TopOpt-in-OpenMP-Multi-GPU

Topology optimization for linear elastic minimum compliance with volume constraints on cartesian grids in 3D. Implemented using OpenMP target offloading using multiple GPU acceleration.
The code in this repository is a direct continuation of the OpenMP code from Simple and efficient GPU accelerated topology optimisation: Codes and applications.

Cantilever Beam Test Problem

The code solves the cantilever beam test problem described in Parallel framework for topology optimization using the method of moving asymptotes.

One Design Iteration	Five Design Iterations	20 Design Iterations

Dependencies

The code has been implemented and tested with the following version of SuiteSparse, OpenBLAS,NVC, and GCC in mind.

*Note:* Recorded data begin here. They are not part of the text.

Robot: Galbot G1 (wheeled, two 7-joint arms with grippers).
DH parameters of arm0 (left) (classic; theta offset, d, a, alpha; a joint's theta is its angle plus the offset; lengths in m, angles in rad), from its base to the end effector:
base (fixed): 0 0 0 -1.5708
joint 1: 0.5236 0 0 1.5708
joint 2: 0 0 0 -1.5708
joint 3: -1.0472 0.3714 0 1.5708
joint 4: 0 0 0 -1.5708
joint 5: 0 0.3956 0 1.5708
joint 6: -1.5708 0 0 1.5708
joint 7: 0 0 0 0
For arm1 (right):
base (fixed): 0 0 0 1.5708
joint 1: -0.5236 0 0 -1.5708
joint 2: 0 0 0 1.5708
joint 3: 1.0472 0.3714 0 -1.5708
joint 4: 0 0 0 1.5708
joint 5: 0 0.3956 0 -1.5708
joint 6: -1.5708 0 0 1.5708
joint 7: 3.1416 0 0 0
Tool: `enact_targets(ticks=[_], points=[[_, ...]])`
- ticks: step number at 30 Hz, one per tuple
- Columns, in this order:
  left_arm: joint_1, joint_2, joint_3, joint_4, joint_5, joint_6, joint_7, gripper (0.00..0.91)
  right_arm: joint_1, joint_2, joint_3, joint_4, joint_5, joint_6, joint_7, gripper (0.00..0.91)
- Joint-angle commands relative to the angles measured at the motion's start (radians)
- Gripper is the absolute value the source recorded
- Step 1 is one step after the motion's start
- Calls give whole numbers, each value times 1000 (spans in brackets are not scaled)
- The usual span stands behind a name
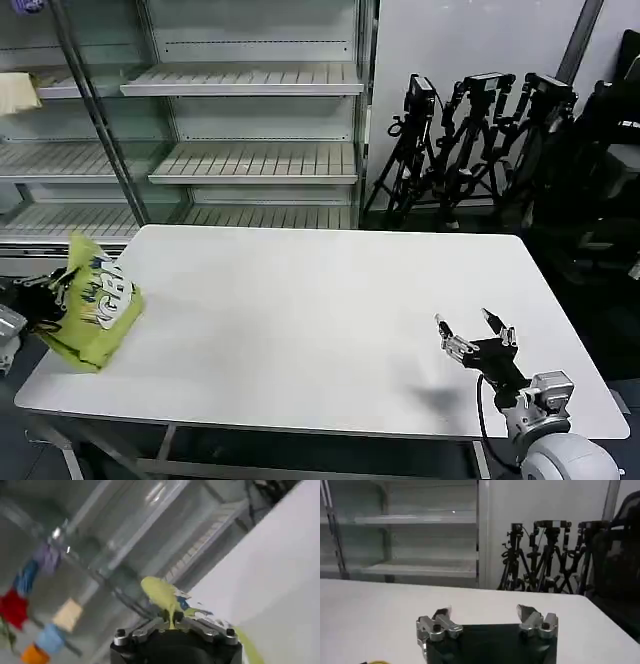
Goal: Fold and organize the clothes.
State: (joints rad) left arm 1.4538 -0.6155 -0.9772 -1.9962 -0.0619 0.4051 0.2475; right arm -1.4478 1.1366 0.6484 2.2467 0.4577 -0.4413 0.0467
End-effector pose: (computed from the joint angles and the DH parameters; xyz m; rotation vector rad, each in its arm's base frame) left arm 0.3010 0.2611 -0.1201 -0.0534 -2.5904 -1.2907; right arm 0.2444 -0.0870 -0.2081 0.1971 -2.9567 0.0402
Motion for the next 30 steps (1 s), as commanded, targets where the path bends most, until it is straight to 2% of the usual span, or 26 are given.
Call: enact_targets(ticks=[1, 2, 3, 4, 6, 7, 10, 14, 17, 20, 22, 25, 30], points=[[127, -246, 369, -361, 824, -99, -111, 20, -28, 0, 17, 2, -1, 0, 0, 907], [123, -266, 492, -374, 831, -98, -161, 20, -34, -2, 21, 5, -1, -2, 1, 907], [109, -292, 634, -405, 752, -72, -229, 20, -36, -4, 24, 7, -1, -3, 1, 907], [104, -298, 670, -418, 664, -67, -252, 20, -36, -4, 27, 7, -1, -3, 1, 907], [52, -347, 858, -417, 403, 37, -332, 10, -40, -2, 35, 7, -1, -4, 1, 907], [40, -368, 906, -396, 377, 67, -371, 10, -42, -2, 37, 7, -1, -4, 1, 907], [19, -431, 988, -308, 425, 29, -493, 20, -48, -4, 48, 7, -1, -4, -1, 907], [-75, -519, 973, -210, 459, 15, -523, 10, -47, -5, 57, 8, 0, -4, 0, 907], [-149, -568, 954, -171, 355, 50, -572, 10, -46, -7, 62, 13, 2, -7, 0, 907], [-238, -575, 940, -194, 35, 174, -639, 20, -35, -16, 66, 9, 6, -11, 1, 907], [-271, -559, 932, -205, -173, 175, -697, 20, -22, -23, 66, 6, 10, -16, 2, 907], [-292, -552, 927, -199, -372, 176, -769, 20, -5, -31, 63, -5, 15, -19, 1, 907], [-304, -586, 935, -155, -476, 175, -828, 20, 14, -34, 49, -15, 16, -18, 1, 907]])
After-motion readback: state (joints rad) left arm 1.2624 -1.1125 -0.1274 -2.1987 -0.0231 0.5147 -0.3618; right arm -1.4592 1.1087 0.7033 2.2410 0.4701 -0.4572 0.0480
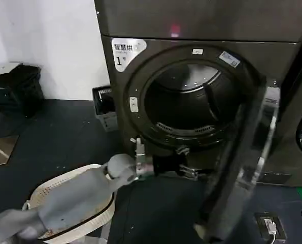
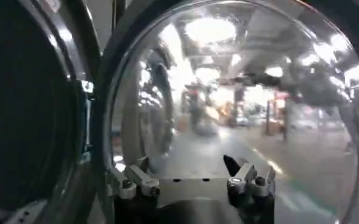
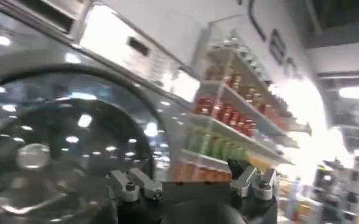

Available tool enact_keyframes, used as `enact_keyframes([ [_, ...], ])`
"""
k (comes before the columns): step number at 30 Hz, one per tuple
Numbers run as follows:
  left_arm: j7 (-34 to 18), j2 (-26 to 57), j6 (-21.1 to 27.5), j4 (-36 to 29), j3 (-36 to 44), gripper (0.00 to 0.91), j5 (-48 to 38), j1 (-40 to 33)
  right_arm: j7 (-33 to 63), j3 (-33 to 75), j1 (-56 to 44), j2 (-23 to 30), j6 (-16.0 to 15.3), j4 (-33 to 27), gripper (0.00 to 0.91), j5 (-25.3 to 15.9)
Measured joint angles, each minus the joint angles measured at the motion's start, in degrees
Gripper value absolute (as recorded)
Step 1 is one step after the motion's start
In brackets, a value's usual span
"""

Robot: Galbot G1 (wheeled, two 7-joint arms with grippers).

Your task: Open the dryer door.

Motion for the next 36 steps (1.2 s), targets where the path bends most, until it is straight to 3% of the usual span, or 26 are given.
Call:
enact_keyframes([
  [5,-0.55,-2.04,-0.55,0.19,2.89,0.907,0.34,-1.68,3.13,5.34,-1.37,-0.22,-3.19,-1.18,0.907,-0.10],
  [11,-2.50,-4.98,-0.51,0.69,6.35,0.907,-0.80,-3.76,4.21,11.10,-3.30,-0.52,-3.82,-2.45,0.907,-0.55],
  [24,-6.23,-14.61,-0.47,6.73,13.86,0.907,-2.12,-8.76,4.14,22.40,-6.74,-2.31,-1.84,-7.70,0.907,-1.86],
  [36,-11.04,-27.67,-0.83,15.47,15.85,0.907,-0.71,-10.45,2.70,25.47,-7.51,-2.85,-0.71,-10.43,0.907,-1.92],
])
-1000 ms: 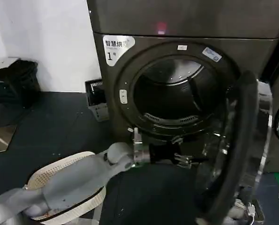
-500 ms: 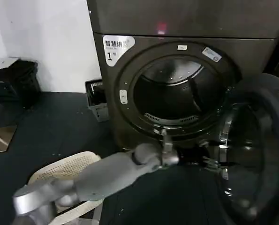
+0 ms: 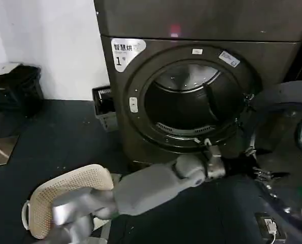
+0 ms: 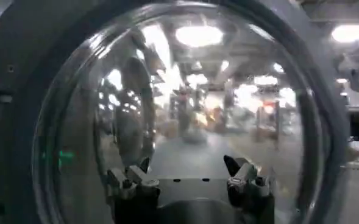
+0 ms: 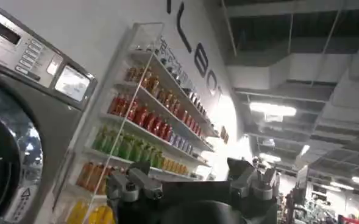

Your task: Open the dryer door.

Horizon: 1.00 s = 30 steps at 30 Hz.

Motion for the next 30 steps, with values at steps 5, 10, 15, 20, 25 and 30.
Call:
enact_keyframes([
  [5,-1.52,-4.63,-1.39,3.56,-0.24,0.907,2.13,-0.52,-0.28,1.16,-0.49,-0.08,0.34,-0.56,0.907,0.00],
  [10,-2.75,-8.12,-2.17,6.80,-0.69,0.907,3.43,-0.33,-0.42,1.57,-0.57,-0.11,0.36,-0.77,0.907,0.00],
  [15,-3.36,-7.99,-2.38,8.92,-1.26,0.907,3.96,-0.58,-0.62,1.43,-0.31,-0.11,0.33,-0.89,0.907,-0.02],
  [20,-4.10,-7.99,-2.50,9.68,-2.35,0.907,4.42,-0.55,-0.98,1.45,-0.32,-0.11,0.27,-0.89,0.907,-0.04],
  [25,-4.73,-7.99,-3.63,9.02,-2.85,0.907,6.06,-0.60,-1.27,1.56,-0.35,-0.22,0.27,-1.16,0.907,-0.24],
  [30,-6.74,-7.99,-7.44,8.40,-2.88,0.907,8.50,-0.43,-1.36,1.56,-0.45,-0.30,0.27,-1.32,0.907,-0.30],
])
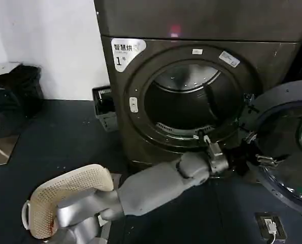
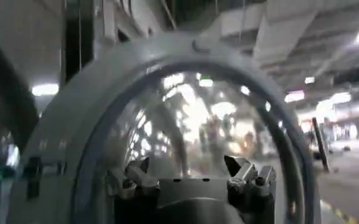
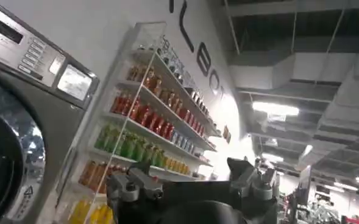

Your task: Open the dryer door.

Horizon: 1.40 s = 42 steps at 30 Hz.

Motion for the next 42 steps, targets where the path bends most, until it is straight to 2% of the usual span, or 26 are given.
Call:
enact_keyframes([
  [7,-3.11,0.01,-7.12,-3.21,0.39,0.907,0.91,1.07,-0.44,-0.22,0.16,-0.24,-0.13,0.47,0.907,-0.26],
  [11,-3.41,0.19,-9.52,-5.69,0.10,0.907,0.58,2.14,-0.67,-0.30,0.30,-0.33,-0.16,0.58,0.907,-0.63],
  [18,-2.28,9.10,-13.39,-11.62,0.00,0.907,-4.30,3.28,-0.94,-0.15,0.43,-0.57,-0.14,0.45,0.907,-1.44],
  [31,-4.64,27.10,-13.69,-25.72,-2.63,0.907,-4.43,3.71,-1.36,1.41,0.42,-1.33,-0.14,1.16,0.907,-1.57],
  [42,-2.77,47.44,-11.78,-37.77,-6.29,0.907,-5.10,5.64,-1.34,2.83,0.82,-1.83,-0.16,2.22,0.907,-3.21],
])
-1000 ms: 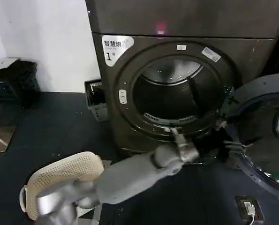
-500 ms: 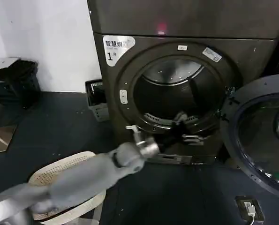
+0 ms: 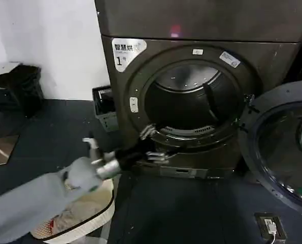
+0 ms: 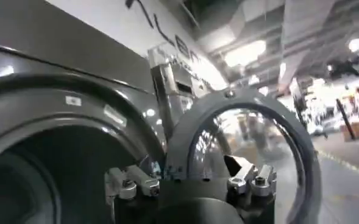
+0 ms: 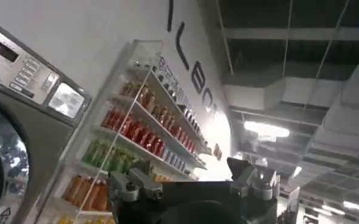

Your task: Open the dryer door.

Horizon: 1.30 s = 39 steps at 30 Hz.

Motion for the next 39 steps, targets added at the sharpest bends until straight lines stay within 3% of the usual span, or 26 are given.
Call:
enact_keyframes([
  [9,1.81,14.87,2.78,-7.48,-6.24,0.907,1.31,6.56,-0.24,0.11,0.64,-0.73,-0.05,0.00,0.907,-1.22],
  [18,2.81,28.38,10.13,-11.75,-17.60,0.907,5.95,20.44,-0.97,-1.26,2.58,-1.30,1.31,-0.93,0.907,-3.90],
  [28,2.89,40.68,17.79,-8.96,-24.01,0.907,13.21,28.45,-1.41,-2.18,4.75,-1.92,2.40,-2.56,0.907,-5.95],
  [39,8.62,48.95,18.30,-2.07,-24.96,0.907,22.96,34.61,-1.91,-1.53,4.56,-2.44,2.82,-4.17,0.907,-5.99],
])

Package	Version	Installation
`SuiteSparse/CHOLMOD`	5.1.2	See Github release notes
`OpenBLAS`	0.2.20	See Github release notes
`nvhpc`	21.9	NVIDIA HPC SDK
`CUDA`	11.1	CUDA Toolkit 11.1.0
`GCC`	13.0	See the GCC offloading page
`clang`	16.0	See the LLCM offloading page

Installing an OpenMP Offloading Enabled Compiler

It is straight forward to install the NVIDIA nvc compiler that can be downloaded from the NVIDIA HPC SDK.
Installing an offloading enabled version of clang or gcc is slightly more complicated. Scripts for installing gcc 13 and clang 16 for NVPTX, AMD-GCN, and AMD-HSA backends can be found in ./compilers.

Compilation

To set PATH and LD_LIBRARY_PATH you may consider exporting the variables in paths/gbar/ or paths/lumi. For instance, to compile with NVC on gbar.dtu.dk, load

source paths/gbar/nvc.sh

The config directory contains makefiles for NVC and GCC and config/gpu contains makefiles for specific offloading targets. To compile the code for Nvidia Tesla V100 with GCC you may type

make COMPILER=gcc GPU=V100

A number of definitions are necessary to achieve good performance on a specific architecture. One can adjust the following settings.

Variable	Options	Description
`USE_CHOLMOD`	1 (on) or 0 (off)	Use a direct solver on the coarsest multigrid level
`SIMD`	1 (on) or 0 (off)	Add explicit `#pragma omp simd` directives in target regions
`STENCIL_SIZE_Y`	2^k,k>1	Select a block size for simd operations of at least two

For instance, compile with

make COMPILER=nvc GPU=A100 USE_CHOLMOD=1 SIMD=0 STENCIL_SIZE_Y=4

to target a Nvidia Tesla A100 GPU with NVC that uses a direct solver on the coarsest level, does not use SIMD pragmas and uses blocks of size four.

Example Execution

Remember that the domain is partitioned along the x-axis. Hence, the length in x divided by the number of GPUs divided by the number of levels should be at least 1. For example, try

OMP_NUM_THREADS=8 CUDA_VISIBLE_DEVICES=0,1 ./top3d 512 256 256 1 0 3 5

to run three iterations of an experiment without saving the result in verbode mode while using 5 levels in the MG preconditioner. If you type

./top3d

without any input arguments you will be prompted how to use the executable.

Domain Partitioning

The following figure illustrates how voxels and lattices are partitioned amongst the GPUs.

In the example, the XY-plane is 12 times 4 voxels yielding that each GPU owns $4\times 4$ voxels. The hollow circles indicate halo lattices and the dense points indicate interior lattices.